Exam 1Y0-403 topic 1 question 14 discussion

A is correct https://support.citrix.com/article/CTX220062 said Enable-VdaSSL {-Enable | -Disable} [–SSLPort <port>] [-SSLMinVersion “<min-ssl-version>”] [-SSLCipherSuite“<suite>”] [-CertificateThumbPrint “<thumbprint>”] and -SSLMinVersion “<min-ssl-version>” Minimum SSL protocol version, enclosed in quotation marks. Valid values: "SSL_3.0", "TLS_1.0", "TLS_1.1", and "TLS_1.2". Default: "TLS_1.0"

Keyword: "default settings of the script"

Link is correct but answer is wrong. Magic keyword is "default" and the table shows: Minimum TLS protocol version, enclosed in quotation marks. Valid values: “SSL_3.0”, “TLS_1.0” (default), “TLS_1.1”, and “TLS_1.2”.

https://docs.citrix.com/en-us/xenapp-and-xendesktop/7-15-ltsr/secure/tls.htm According to this link above and in the table, it has (Default) right after TLS 1.0 Based on that I vote A Minimum TLS protocol version, enclosed in quotation marks. Valid values: “SSL_3.0”, “TLS_1.0” (default), “TLS_1.1”, and “TLS_1.2”. Important: Citrix recommends that customers review their usage of SSLv3 and take steps to reconfigure their deployments to remove support for SSLv3 where appropriate. See CTX200238.

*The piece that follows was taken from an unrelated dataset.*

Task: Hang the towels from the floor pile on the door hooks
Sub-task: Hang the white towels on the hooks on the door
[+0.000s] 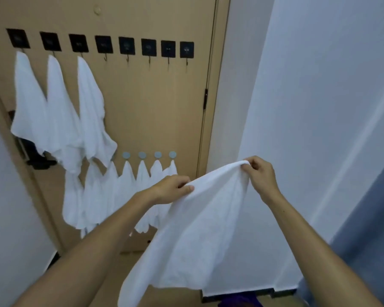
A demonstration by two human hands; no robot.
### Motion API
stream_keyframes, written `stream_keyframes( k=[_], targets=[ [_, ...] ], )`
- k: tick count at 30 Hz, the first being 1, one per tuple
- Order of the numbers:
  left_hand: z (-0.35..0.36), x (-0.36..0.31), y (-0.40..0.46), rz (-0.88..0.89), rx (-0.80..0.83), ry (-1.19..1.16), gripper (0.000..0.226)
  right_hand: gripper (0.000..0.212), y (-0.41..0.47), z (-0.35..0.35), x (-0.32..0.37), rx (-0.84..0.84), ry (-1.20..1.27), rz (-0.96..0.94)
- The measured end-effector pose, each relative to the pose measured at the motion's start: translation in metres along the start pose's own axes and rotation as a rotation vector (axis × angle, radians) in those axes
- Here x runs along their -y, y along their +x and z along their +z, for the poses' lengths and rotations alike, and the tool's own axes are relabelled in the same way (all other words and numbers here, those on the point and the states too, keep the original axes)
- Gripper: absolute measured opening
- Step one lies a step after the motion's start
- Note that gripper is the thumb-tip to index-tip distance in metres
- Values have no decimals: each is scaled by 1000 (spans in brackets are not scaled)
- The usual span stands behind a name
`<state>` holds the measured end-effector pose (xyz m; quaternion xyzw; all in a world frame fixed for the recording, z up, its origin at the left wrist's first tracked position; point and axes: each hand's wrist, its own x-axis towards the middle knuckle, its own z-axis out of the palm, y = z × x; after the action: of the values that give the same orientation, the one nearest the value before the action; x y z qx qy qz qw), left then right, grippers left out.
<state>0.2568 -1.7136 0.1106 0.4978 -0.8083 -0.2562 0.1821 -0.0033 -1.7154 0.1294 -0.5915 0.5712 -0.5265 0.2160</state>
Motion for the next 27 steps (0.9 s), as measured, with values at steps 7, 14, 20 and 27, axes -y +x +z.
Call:
stream_keyframes(
  k=[7, 14, 20, 27],
  targets=[
    [-75, 37, -40, 4, -166, -68, 32, 31, -11, 96, 40, 277, -75, 40],
    [-122, 63, -49, -3, -244, -65, 25, 14, -16, 200, 106, 735, 209, -26],
    [-162, 118, -60, -127, -272, -69, 16, 19, 25, 258, 119, 778, 234, -55],
    [-226, 158, -15, -145, -400, -105, 21, 23, 103, 319, 133, 884, 215, -105]
  ],
)
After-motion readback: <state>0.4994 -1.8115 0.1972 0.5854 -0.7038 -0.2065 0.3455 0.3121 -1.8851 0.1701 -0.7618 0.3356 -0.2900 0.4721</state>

The minimum ssl protocol version is ssl_v3 and will be enabled if nothing else is submitted

I read over "default". A is correct! Sorry!

B is correct!

Which versions of the SSL protocol to allow. The supported SSL protocol versions follow a hierarchy (lowest to highest): SSL 3.0, TLS 1.0, TLS 1.1, and TLS 1.2. You specify the minimum allowed version; all protocol connections using that version or a higher version are allowed. For example, if you specify TLS 1.1 as the minimum version, then TLS 1.1 and TLS 1.2 protocol connections are allowed. If you specify SSL 3.0 as the minimum version, then connections for all the supported versions are allowed. If you specify TLS 1.2 as the minimum version, only TLS 1.2 connections are allowed. B should be the answer.

A is right

https://support.citrix.com/article/CTX220062 Minimum SSL protocol version, enclosed in quotation marks. Valid values: "SSL_3.0", "TLS_1.0", "TLS_1.1", and "TLS_1.2". Default: "TLS_1.0"

Agreed with @bonepin Enable-VDASSL --SSLMinVersion “<min-ssl-version>” From https://support.citrix.com/article/CTX220062 Minimum SSL protocol version, enclosed in quotation marks. Valid values: "SSL_3.0", "TLS_1.0", "TLS_1.1", and "TLS_1.2". Default: "TLS_1.0"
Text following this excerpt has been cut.